When you stop a deployment, all existing VM instances are deleted. After you edit properties and then restart the deployment, Control Hub uses Google Cloud Deployment Manager to provision a new group of VM instances and launch a new StreamSets engine instance on each VM instance.
- General deployment or engine properties
- When you edit general deployment or engine properties while the deployment is active, Google Cloud Deployment Manager continues running the existing VM instances. Changes to all StreamSets engine instances are replicated on the next restart of the engines.
- GCE properties
- When you edit GCE properties while the deployment is active, Google Cloud Deployment Manager replaces all of the existing VM instances. This results in engine downtime while the new instances are being provisioned.
To edit a deployment, locate the deployment in the Deployments view. In the Actions column, click the More icon () and then click Edit.
Tracking URL
When you view the details of an active GCE deployment, you can access a tracking URL to the Google Cloud Console. Use the URL to view details about the Google Cloud resources automatically provisioned for the StreamSets deployment.
To access the tracking URL, click a GCE deployment name in the Deployments view and then locate the Tracking URL property in the deployment details.
- VM instance template
- Managed instance group
- Autoscaler
For example, the following image displays a sample overview page:
The following topics provide brief tips on finding the most useful information about the provisioned resources. For more details about monitoring a Google Cloud deployment, see the Google Cloud documentation.
VM Instance Template
In the Google deployment overview page, click the link to the VM instance template and then click Manage Resource on the right.

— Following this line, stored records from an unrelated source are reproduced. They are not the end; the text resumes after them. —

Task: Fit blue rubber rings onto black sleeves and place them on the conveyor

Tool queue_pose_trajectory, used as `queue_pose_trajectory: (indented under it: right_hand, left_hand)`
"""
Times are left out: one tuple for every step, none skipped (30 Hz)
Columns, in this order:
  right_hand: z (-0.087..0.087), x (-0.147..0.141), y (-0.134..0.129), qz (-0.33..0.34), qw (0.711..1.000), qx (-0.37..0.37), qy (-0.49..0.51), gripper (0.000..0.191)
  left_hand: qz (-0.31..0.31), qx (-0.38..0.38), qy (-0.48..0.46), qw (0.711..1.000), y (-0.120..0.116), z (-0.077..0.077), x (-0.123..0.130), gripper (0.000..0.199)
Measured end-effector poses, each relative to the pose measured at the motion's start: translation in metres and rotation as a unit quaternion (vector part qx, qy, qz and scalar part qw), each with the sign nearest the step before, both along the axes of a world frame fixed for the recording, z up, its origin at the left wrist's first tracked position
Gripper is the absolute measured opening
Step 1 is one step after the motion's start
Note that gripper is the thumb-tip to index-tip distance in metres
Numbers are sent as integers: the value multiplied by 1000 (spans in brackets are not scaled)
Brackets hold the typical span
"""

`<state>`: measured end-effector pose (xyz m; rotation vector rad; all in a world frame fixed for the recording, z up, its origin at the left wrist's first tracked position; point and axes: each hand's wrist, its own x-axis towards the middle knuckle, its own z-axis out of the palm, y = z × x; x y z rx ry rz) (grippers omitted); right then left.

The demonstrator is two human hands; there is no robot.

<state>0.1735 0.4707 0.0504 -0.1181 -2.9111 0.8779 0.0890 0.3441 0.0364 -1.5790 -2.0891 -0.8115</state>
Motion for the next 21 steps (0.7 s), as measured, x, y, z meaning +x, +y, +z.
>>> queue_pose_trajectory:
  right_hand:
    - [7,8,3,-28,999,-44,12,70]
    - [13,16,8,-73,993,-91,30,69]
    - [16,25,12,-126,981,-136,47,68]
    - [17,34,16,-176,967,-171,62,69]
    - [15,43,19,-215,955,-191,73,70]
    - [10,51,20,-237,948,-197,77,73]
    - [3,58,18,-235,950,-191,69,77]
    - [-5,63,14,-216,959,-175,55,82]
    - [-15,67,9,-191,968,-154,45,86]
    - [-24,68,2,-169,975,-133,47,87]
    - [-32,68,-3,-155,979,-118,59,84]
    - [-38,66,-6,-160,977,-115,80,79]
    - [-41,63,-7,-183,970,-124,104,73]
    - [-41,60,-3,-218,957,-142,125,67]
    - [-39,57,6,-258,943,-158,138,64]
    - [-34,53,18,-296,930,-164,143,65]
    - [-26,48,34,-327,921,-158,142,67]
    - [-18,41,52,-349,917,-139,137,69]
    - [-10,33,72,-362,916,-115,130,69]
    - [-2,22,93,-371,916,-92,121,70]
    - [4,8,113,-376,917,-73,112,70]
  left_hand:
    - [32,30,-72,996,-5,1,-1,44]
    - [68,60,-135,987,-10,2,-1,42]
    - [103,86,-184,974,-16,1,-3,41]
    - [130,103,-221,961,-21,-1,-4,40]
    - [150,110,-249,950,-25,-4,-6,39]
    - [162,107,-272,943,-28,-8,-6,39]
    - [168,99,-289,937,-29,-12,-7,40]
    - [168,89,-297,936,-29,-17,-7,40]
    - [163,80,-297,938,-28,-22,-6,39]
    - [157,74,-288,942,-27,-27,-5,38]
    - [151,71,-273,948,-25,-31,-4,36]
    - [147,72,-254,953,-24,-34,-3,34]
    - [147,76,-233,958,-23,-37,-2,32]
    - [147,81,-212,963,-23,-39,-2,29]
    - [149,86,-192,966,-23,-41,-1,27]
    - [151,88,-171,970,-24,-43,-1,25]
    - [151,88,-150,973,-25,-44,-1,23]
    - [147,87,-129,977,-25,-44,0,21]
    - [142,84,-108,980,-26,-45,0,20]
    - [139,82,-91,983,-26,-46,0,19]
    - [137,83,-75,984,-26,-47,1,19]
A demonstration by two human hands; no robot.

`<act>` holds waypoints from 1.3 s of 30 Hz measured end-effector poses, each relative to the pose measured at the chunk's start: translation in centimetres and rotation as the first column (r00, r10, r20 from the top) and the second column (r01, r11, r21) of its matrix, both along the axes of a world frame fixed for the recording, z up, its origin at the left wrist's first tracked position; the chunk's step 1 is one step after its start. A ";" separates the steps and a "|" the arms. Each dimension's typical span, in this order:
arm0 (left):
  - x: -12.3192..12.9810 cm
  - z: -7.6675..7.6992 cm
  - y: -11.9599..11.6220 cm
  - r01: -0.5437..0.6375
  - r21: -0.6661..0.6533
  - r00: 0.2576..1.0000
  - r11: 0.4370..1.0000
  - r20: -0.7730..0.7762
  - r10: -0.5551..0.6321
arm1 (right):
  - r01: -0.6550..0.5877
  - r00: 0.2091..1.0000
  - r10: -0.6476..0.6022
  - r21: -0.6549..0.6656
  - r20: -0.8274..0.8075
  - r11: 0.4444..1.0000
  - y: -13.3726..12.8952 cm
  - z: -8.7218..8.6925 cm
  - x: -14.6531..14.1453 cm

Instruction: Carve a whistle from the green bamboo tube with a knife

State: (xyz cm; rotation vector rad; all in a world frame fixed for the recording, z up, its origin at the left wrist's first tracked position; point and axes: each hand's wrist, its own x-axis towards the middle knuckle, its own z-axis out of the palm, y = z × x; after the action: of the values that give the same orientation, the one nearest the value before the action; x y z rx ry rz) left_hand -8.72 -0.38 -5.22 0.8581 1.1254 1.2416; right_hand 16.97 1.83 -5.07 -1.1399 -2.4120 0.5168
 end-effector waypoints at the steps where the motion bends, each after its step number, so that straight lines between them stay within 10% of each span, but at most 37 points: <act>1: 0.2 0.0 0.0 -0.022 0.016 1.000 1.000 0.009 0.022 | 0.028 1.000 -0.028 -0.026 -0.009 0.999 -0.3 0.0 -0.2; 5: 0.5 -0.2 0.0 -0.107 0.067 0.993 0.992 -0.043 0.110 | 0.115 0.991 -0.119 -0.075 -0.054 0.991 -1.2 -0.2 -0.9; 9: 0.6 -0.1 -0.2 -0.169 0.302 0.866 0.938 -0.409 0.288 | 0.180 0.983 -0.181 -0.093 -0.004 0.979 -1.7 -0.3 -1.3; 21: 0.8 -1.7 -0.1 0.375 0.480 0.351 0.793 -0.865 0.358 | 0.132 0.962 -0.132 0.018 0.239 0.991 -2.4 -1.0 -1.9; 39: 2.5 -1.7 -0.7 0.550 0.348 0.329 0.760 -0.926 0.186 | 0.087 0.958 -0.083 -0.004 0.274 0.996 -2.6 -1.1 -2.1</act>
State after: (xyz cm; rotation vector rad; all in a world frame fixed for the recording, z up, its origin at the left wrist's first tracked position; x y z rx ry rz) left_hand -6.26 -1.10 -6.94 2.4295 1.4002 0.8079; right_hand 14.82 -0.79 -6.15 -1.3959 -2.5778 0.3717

The Google Cloud Console displays the following details about the instance template. Use the details to verify that the StreamSets parent environment and deployment are configured with the correct values, such as the networking information or the SSH key:
Managed Instance Group
In the Google deployment overview page, click the link to the managed instance group and then click Manage Resource on the right.
The Google Cloud Console displays details about the instance group, including the status of the instance group, the number of provisioned VM instances, and an Errors tab. The Errors tab lists errors that occurred while provisioning the managed instance group; however, the list is not necessarily comprehensive.
For example, the following image displays an instance group with a Ready status that includes one VM instance:
In the Instance Group Members section, click an instance name to view specific details about the VM instance. For example, click instance-5rz2 in the image above. The VM instance details page also allows you to use SSH to connect to the VM instance, even if you didn't provide an SSH key when creating the deployment.